Your question at this point is probably: Who is Rod Lurie? Well, exactly. Rod Lurie is a ferociously ambitious former journalist and current screenwriter-director (as yet unproduced, but with a writing deal at MGM) who hosts a weekly Los Angeles radio show about the movies. Rod Lurie is also someone who's managed to get himself mentioned in Oscars acceptance speeches two out of the past three years.

It all began when Martin Landau won best supporting actor for "Ed Wood" in 1995 and announced his thanks to Rod, who was then an out-to-shock movie reviewer banned from Warner Brothers press screenings for describing Danny DeVito as "a testicle with arms."

The acknowledgment from Landau was surprising but not terribly so: Lurie had, after all, championed the character actor -- who was something of a dark horse -- both on his highly rated radio show and in a column he used to write for Los Angeles magazine, which contained the infamous "testicle with arms" remark.

But when Mel Gibson won best director for "Braveheart" a year later, grasped that golden statuette and thanked -- Rod Lurie (Rod Lurie?) -- I sat up and took notice. What was a major movie star doing talking about my old pal Rod in front of a billion people? And what could Mel Gibson possibly have to thank Rod Lurie about anyway?

"The deal is this," Rod explained to me later. "All these guys come on my radio show, and I can smell the nominations months before they actually happen.
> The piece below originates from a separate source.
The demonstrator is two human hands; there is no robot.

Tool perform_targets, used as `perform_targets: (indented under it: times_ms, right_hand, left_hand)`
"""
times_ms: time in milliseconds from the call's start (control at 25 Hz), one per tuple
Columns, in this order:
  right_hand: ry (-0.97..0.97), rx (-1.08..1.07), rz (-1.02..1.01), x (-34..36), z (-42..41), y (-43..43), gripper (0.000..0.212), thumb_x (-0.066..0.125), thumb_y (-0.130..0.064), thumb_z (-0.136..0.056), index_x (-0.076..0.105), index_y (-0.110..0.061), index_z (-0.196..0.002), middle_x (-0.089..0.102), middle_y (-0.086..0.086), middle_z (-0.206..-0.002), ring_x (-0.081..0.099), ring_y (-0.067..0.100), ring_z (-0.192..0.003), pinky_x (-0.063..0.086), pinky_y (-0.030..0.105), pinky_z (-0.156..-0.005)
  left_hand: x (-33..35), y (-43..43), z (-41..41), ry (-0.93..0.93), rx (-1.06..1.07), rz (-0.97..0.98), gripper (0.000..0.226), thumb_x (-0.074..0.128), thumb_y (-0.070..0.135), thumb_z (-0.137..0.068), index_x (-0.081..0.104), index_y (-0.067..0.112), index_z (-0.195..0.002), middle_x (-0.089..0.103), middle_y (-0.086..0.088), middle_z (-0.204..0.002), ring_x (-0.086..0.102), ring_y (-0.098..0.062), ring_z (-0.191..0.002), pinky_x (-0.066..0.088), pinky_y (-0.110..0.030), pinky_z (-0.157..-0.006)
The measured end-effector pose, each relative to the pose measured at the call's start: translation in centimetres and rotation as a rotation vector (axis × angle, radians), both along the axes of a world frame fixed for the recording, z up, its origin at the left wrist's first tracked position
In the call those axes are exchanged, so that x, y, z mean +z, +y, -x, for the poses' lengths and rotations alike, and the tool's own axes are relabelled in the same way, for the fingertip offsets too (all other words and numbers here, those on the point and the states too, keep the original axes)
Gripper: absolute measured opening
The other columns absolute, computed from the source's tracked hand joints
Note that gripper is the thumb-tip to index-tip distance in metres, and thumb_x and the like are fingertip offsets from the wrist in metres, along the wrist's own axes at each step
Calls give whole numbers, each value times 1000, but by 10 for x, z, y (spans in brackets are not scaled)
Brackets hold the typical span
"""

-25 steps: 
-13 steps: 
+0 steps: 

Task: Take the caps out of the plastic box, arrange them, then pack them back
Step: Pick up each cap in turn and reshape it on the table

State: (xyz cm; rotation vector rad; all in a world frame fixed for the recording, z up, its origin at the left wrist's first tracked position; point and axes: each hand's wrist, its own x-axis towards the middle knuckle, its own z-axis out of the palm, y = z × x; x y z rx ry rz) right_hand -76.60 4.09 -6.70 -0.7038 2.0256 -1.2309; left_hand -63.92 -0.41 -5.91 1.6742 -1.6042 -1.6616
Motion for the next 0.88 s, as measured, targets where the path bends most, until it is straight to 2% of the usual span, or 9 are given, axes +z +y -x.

I tell them they're going to win; they insist, out of modesty, they won't." So, right there on the radio, he makes a bet: If the nominee doesn't win, Rod will devote an hour of his post-Oscars radio show ("The Rod Lurie Show" airs on KABC-AM Saturday afternoons from 4 to 7) to, for example, "The James Cameron Got Screwed Hour." But if the nominee does win, he has to thank Rod in the acceptance speech. Besides Cameron, Rod also has a bet this year with composer Danny Elfman, nominated for best score for "Men In Black."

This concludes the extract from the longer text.